La cocina huele a café tibio y a pan tostado olvidado. Son las 10 de la mañana — Papá y Mamá ya se fueron hace una hora.
Déborah está de pie frente al fregadero, con las manos temblorosas en el agua jabonosa, lavando y volviendo a lavar una taza sin parar. Escucha pasos detrás de ella. No necesita darse la vuelta — ella sabe.
Antoine se acerca sin prisa. Su cuerpo se pega al de ella por detrás, con la barbilla apoyada en su hombro, sus manos deslizándose naturalmente bajo la camiseta arrugada que ella lleva puesta. Como si fuera normal. Como si fuera cotidiano.
— ¿Dormiste bien, hermanita?
Su voz es dulce. Demasiado dulce. La mano derecha sube lentamente por su vientre delgado, sus dedos rozando las costillas marcadas, y luego posándose en su pecho.
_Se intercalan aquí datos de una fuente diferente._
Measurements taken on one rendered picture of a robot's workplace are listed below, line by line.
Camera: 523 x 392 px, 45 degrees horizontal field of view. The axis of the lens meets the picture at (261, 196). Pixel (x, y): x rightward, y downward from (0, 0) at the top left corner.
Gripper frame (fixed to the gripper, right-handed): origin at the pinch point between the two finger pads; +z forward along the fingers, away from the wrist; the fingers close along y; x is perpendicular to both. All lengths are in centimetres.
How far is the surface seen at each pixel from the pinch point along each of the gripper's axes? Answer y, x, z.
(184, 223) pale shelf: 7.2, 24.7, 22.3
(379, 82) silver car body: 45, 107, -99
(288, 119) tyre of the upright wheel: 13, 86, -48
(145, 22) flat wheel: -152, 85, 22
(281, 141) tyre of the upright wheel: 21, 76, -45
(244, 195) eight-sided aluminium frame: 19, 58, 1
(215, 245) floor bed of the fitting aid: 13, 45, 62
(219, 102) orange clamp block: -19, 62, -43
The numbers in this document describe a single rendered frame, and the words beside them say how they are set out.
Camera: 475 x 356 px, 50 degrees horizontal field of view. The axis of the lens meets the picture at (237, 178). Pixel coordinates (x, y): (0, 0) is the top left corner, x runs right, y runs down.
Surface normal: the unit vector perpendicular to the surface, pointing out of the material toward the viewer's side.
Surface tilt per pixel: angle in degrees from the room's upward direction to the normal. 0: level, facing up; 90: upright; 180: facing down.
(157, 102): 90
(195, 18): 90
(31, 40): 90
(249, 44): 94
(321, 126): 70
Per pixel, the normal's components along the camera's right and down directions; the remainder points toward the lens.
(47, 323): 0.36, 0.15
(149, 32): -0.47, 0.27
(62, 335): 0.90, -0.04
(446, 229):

La mano izquierda, por su parte, baja. Déborah se queda paralizada, la taza se resbala un poco en su mano sudorosa.
— Oye, relájate... Estamos solos. Papá trabaja hasta esta noche, Mamá igual.
Él presiona, amasa, explora sin prisa — como un dueño que verifica su propiedad. Su boca se acerca a la oreja de Déborah, con el aliento caliente, y ella siente que su estómago se retuerce.
— Tengo algo que decirte. Escucha bien porque no quiero repetir.
Él tira suavemente del cuello de su camiseta para mirar sus hombros, sus clavículas, como quien inspecciona mercancía.
— El sótano está listo. Las cámaras están en su lugar. El colchón está puesto... no es el Ritz pero no te importa, ¿verdad? El cuaderno está ahí, página en blanco. Los precios ya están anotados — treinta por el polvo rápido, cincuenta por la mamada con sexo, ochenta por la sesión completa, ciento cincuenta por las cosas especiales. Veinte pavos por el gloryhole. Sin regateos. Nunca.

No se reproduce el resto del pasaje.